> Activity:
The records below must be copied in full; omit the images.

> Information shown:
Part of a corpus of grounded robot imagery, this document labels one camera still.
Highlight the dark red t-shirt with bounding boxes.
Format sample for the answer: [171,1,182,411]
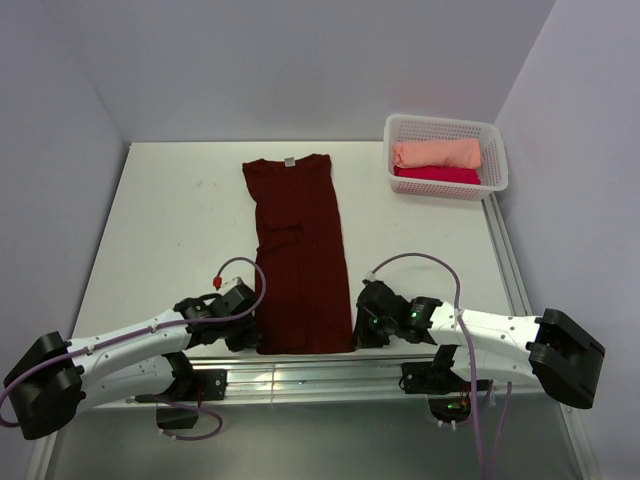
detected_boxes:
[242,154,353,355]

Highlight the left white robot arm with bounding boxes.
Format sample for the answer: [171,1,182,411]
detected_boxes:
[1,279,264,440]

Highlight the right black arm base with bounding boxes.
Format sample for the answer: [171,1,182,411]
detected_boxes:
[398,361,472,424]

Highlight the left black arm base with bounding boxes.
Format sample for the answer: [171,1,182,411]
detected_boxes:
[133,369,227,442]

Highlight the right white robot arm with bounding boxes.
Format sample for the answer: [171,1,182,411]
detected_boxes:
[353,281,606,409]

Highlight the rolled pink t-shirt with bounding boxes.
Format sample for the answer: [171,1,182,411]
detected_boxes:
[394,166,481,185]

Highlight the white plastic basket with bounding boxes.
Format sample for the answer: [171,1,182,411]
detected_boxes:
[383,114,509,201]

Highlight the rolled peach t-shirt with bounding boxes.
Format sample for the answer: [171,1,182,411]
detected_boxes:
[392,138,482,169]

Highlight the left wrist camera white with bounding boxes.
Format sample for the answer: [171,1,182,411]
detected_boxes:
[212,276,244,295]

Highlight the aluminium rail frame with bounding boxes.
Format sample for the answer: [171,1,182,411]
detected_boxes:
[25,192,601,479]

> Written reply:
Part of a corpus of grounded robot imagery, this document labels one camera still.
Highlight the dark red t-shirt with bounding boxes.
Format sample for the answer: [171,1,182,411]
detected_boxes:
[242,154,353,355]

Highlight the left white robot arm with bounding boxes.
Format sample for the answer: [171,1,182,411]
detected_boxes:
[1,279,264,440]

Highlight the right black arm base with bounding boxes.
Format sample for the answer: [171,1,182,411]
detected_boxes:
[398,361,472,424]

Highlight the left black arm base with bounding boxes.
Format sample for the answer: [171,1,182,411]
detected_boxes:
[133,369,227,442]

Highlight the right white robot arm with bounding boxes.
Format sample for the answer: [171,1,182,411]
detected_boxes:
[353,281,606,409]

Highlight the rolled pink t-shirt with bounding boxes.
Format sample for the answer: [171,1,182,411]
detected_boxes:
[394,166,481,185]

Highlight the white plastic basket with bounding boxes.
Format sample for the answer: [171,1,182,411]
detected_boxes:
[383,114,509,201]

Highlight the rolled peach t-shirt with bounding boxes.
Format sample for the answer: [171,1,182,411]
detected_boxes:
[392,138,482,169]

Highlight the left wrist camera white with bounding boxes.
Format sample for the answer: [171,1,182,411]
detected_boxes:
[212,276,244,295]

Highlight the aluminium rail frame with bounding boxes.
Format sample for the answer: [171,1,182,411]
detected_boxes:
[25,192,601,479]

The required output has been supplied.